It's Friday and I'm preparing myself for errands before an expected burst of cold weather comes our way. Speaking of the weather, I meant to share my son's car accident with you all but I'm a tad late. Don't worry he's fine, but his car is another story.
In early December, my son took his friends home after a college road trip. We were expecting a storm that day and I really didn't want him to drive, but he offered to help by at least dropping his friends off when they arrived back in the cities. The chaperon dropped them at our house and then my son loaded up his car. That turned out to be a major mistake.
On his way home, he slid down a hill and lost control of his car. Not knowing what to do, he applied the brake, but to no avail. He ran the stop sign and slid out into a busy street with three lanes of traffic. He missed the first car, but no such luck with second car.
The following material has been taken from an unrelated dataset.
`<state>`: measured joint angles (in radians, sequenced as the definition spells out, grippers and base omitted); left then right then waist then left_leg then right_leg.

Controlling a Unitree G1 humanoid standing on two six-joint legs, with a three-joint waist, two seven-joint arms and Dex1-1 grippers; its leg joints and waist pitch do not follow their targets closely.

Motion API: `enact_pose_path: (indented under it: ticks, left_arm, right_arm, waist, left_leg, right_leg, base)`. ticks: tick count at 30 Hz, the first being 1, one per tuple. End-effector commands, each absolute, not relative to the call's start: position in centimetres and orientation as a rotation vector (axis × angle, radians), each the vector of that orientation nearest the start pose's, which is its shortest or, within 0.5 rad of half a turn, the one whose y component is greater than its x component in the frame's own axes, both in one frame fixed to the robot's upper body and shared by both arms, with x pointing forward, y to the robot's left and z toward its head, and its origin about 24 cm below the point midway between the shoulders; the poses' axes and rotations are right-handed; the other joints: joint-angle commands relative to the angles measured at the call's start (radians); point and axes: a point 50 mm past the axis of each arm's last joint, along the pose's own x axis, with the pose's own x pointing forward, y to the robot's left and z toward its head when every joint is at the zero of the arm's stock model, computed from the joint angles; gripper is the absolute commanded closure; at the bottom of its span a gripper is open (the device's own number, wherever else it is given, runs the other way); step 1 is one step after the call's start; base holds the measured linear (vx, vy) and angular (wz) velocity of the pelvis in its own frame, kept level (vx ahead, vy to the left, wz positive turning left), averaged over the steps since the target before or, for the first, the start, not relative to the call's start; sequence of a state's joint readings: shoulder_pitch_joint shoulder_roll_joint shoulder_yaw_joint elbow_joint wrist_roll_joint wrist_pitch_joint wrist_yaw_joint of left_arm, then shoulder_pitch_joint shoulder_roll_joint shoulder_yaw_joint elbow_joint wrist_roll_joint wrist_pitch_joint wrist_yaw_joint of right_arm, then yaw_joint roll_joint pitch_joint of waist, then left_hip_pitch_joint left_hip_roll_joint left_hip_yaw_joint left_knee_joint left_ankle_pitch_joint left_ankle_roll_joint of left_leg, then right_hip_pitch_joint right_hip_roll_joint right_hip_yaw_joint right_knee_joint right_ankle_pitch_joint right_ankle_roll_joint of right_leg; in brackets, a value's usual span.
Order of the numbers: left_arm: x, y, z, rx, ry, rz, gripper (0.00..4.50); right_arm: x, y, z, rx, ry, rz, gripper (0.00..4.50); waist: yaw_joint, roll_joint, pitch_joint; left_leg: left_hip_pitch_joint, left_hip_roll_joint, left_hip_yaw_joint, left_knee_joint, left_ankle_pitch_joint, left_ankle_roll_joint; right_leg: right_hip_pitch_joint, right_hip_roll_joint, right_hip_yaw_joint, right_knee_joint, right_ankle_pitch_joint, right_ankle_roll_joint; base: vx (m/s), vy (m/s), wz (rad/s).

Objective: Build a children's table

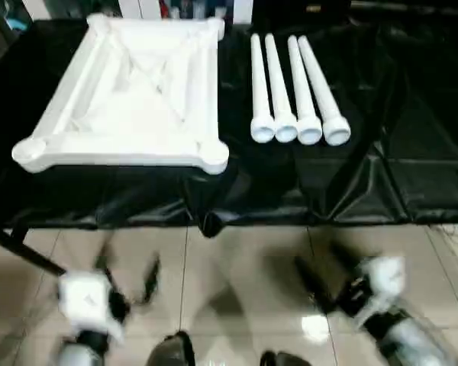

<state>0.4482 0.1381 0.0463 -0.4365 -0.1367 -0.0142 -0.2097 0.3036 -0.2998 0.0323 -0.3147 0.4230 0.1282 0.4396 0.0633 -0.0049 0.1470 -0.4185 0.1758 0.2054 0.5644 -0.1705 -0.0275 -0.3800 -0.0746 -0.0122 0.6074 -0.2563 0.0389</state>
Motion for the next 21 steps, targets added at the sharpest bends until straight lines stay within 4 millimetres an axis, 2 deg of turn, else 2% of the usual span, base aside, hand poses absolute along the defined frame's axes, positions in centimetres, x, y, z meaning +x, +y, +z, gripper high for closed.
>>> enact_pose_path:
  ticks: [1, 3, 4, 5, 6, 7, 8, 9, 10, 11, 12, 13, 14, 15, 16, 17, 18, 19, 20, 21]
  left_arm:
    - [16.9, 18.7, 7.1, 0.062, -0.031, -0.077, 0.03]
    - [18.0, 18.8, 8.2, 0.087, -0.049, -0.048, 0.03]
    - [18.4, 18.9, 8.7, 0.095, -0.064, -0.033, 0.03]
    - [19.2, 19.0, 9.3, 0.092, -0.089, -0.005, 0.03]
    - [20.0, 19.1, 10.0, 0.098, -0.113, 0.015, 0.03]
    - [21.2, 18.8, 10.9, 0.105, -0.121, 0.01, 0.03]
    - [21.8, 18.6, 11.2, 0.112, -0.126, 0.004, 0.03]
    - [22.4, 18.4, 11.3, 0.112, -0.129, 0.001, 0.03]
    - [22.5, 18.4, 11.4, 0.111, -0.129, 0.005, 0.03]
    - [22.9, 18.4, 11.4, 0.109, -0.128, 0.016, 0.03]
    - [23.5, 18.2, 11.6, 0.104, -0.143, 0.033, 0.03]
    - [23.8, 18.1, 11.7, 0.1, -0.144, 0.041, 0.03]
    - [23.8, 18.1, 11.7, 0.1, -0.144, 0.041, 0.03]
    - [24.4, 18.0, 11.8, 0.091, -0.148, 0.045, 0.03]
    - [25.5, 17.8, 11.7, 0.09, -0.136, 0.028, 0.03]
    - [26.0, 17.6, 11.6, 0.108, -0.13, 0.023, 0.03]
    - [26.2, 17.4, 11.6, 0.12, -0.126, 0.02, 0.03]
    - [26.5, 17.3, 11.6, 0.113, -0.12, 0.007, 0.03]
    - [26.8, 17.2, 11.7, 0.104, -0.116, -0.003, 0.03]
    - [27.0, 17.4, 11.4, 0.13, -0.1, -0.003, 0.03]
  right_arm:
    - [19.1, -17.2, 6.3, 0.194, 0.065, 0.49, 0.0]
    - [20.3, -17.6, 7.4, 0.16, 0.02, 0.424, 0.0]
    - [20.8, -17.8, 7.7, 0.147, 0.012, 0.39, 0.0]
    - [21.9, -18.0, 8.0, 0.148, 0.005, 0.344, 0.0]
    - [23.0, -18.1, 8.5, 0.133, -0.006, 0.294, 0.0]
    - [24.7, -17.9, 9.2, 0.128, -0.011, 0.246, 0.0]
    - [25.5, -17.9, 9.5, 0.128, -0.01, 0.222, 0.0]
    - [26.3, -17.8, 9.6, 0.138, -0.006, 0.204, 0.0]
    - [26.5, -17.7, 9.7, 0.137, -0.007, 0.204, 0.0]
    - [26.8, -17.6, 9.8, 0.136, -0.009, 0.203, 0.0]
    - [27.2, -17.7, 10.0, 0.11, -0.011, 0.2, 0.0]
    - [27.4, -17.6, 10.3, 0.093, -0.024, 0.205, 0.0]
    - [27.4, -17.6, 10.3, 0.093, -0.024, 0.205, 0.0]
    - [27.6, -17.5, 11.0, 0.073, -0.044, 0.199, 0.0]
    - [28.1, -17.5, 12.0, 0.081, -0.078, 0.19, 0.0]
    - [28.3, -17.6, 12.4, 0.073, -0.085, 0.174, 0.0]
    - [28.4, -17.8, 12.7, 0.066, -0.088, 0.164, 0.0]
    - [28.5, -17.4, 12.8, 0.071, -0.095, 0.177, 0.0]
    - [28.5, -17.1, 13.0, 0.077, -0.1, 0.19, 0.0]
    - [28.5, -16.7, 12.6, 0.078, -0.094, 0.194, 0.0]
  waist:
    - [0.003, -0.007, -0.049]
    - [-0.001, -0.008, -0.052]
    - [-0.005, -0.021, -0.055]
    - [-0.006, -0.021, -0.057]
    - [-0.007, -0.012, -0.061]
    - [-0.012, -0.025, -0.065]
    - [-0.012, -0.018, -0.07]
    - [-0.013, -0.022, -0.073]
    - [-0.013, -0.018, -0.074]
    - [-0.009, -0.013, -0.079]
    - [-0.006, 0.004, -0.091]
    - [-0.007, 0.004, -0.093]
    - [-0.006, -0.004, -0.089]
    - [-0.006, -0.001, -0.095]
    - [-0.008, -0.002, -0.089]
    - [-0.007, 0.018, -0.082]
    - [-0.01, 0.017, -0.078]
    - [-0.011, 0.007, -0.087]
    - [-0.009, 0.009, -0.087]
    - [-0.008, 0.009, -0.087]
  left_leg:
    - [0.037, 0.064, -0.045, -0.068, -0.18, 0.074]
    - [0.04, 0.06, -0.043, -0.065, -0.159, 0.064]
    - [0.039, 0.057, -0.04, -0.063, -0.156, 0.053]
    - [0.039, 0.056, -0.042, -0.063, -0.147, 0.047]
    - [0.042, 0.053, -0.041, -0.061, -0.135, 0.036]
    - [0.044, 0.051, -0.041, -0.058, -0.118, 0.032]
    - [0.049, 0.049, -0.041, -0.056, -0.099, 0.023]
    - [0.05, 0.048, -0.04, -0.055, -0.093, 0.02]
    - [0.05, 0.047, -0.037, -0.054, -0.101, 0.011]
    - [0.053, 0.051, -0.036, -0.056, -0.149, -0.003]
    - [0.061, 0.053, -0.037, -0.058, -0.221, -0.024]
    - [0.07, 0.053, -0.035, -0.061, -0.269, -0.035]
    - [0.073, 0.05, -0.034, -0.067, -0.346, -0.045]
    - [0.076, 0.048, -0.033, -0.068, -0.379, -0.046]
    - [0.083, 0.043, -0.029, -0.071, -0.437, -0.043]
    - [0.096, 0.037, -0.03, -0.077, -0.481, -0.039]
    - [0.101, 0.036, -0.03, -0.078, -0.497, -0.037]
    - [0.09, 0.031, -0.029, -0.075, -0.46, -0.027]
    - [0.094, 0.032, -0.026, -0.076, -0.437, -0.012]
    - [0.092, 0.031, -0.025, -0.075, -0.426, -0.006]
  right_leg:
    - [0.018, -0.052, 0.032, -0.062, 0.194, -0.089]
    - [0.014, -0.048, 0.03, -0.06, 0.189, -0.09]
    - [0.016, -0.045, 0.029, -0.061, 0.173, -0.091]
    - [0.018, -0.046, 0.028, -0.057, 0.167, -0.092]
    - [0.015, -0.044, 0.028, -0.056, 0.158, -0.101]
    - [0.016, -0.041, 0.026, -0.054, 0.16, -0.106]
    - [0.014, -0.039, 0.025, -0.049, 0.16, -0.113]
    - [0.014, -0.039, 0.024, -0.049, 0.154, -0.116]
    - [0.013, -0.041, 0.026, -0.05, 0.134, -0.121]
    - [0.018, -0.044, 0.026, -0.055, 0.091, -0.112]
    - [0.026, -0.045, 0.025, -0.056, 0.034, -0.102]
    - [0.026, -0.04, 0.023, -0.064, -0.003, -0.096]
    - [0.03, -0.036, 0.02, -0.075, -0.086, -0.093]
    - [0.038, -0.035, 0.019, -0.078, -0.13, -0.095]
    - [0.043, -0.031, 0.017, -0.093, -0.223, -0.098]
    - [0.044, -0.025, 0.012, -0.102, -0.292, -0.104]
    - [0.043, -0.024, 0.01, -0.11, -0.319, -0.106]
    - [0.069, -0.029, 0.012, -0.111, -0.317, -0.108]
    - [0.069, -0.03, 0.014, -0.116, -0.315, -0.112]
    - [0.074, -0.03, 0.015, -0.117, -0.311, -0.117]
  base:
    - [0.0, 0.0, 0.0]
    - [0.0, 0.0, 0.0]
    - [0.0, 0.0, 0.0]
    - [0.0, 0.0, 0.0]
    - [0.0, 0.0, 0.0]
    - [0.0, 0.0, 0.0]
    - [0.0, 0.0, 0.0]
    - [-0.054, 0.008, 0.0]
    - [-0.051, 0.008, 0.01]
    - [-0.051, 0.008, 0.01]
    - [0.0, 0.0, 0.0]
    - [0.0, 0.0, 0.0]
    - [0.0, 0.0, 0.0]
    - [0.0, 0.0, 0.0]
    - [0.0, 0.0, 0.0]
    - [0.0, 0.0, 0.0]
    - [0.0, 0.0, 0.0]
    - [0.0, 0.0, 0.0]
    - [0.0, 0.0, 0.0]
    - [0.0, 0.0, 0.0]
His car was T-Boned. Thankfully, he had already dropped his friends off because they would have been sitting on the side that was hit. The accident ended up being only 2 blocks from our house! Ugh!
I am sooo very thankful to God for keeping my son safe and the others too! But I was ticked off at the whole thing. You see, I had told my husband and son that he should wait at least until he was 18 yrs. old to get a car, but nooooooo. Against my better judgement, I let him go ahead and get one.
Don't get me wrong. My son is a great kid. I could not ask for a better young man to parent. He's got a 3.5 grade point average and he's has such great work ethic. So much so, that he bought his own car
(see here). If anyone deserved the privileged of driving, he did!
It's just that I worry. Probably too much. Needlessly. I had, have to trust him and God to take perfect care of him.
I think I'm most upset about all of the insurance drama. Can you imagine that an insurance company can charge moi, for this accident even though we weren't driving? Where do they think I'm going to get another $200 a month? Are you kidding me? That's another post all together!
So now, my son is back at it. Saving up all his money for a car and the huge insurance hike. I feel so bad for him, but he's been real good about it. He's not worried one bit! He surely gets that from his dad. I'm realizing that I need to fret less, and watch God work this out. Like a good friend of mine always says, "This is a job for Jesus!"